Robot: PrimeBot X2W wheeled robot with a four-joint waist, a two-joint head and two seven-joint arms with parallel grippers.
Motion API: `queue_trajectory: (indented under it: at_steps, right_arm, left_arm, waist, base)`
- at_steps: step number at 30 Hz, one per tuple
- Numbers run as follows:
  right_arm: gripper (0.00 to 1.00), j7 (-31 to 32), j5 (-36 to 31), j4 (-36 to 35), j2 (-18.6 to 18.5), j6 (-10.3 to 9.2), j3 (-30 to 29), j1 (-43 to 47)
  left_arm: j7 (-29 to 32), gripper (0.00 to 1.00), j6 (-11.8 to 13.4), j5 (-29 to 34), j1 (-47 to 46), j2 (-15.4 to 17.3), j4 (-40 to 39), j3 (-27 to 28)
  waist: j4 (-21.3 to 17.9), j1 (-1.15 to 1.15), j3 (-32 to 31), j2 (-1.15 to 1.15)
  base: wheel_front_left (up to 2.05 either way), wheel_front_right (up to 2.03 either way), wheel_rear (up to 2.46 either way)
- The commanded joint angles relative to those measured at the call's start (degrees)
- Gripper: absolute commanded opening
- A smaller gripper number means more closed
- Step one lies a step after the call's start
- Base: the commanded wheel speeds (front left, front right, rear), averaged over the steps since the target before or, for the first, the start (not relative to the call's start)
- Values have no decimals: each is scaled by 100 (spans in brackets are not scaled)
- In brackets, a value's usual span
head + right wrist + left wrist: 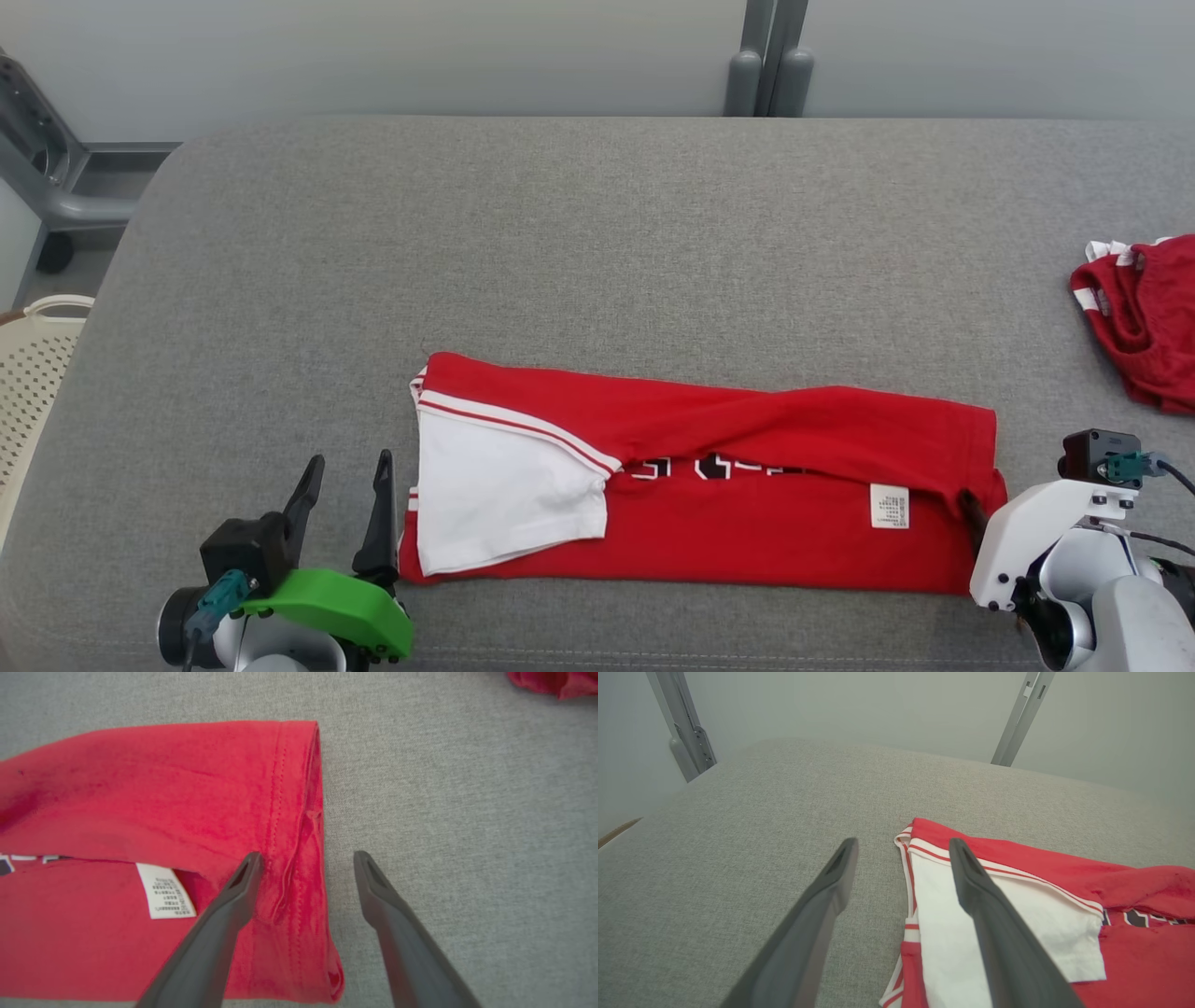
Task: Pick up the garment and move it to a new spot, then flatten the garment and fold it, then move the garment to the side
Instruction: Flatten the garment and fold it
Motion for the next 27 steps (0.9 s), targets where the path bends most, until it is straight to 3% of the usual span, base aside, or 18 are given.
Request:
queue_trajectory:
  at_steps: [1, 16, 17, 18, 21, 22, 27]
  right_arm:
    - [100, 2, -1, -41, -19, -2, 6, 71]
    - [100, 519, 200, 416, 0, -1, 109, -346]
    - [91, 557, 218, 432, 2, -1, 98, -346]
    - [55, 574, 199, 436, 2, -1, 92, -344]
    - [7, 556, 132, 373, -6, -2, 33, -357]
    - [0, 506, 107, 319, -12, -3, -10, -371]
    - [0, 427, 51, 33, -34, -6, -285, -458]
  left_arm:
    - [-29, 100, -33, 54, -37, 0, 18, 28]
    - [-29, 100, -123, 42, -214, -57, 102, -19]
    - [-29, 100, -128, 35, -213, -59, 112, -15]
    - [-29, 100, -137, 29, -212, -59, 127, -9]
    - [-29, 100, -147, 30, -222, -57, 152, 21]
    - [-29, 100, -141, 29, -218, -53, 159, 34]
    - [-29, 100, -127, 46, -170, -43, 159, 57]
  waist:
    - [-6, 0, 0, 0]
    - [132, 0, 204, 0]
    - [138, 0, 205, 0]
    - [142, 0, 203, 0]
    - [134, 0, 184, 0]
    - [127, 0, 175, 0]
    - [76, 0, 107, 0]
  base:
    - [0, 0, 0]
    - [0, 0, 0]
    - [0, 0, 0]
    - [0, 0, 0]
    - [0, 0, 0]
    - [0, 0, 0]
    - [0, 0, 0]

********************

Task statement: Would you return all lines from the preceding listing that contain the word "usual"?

Response to the exercise:
- In brackets, a value's usual span
Motion for the next 27 steps (0.9 s), targets where the path bends most, until it is straight to 3% of the usual span, base aside, or 18 are given.

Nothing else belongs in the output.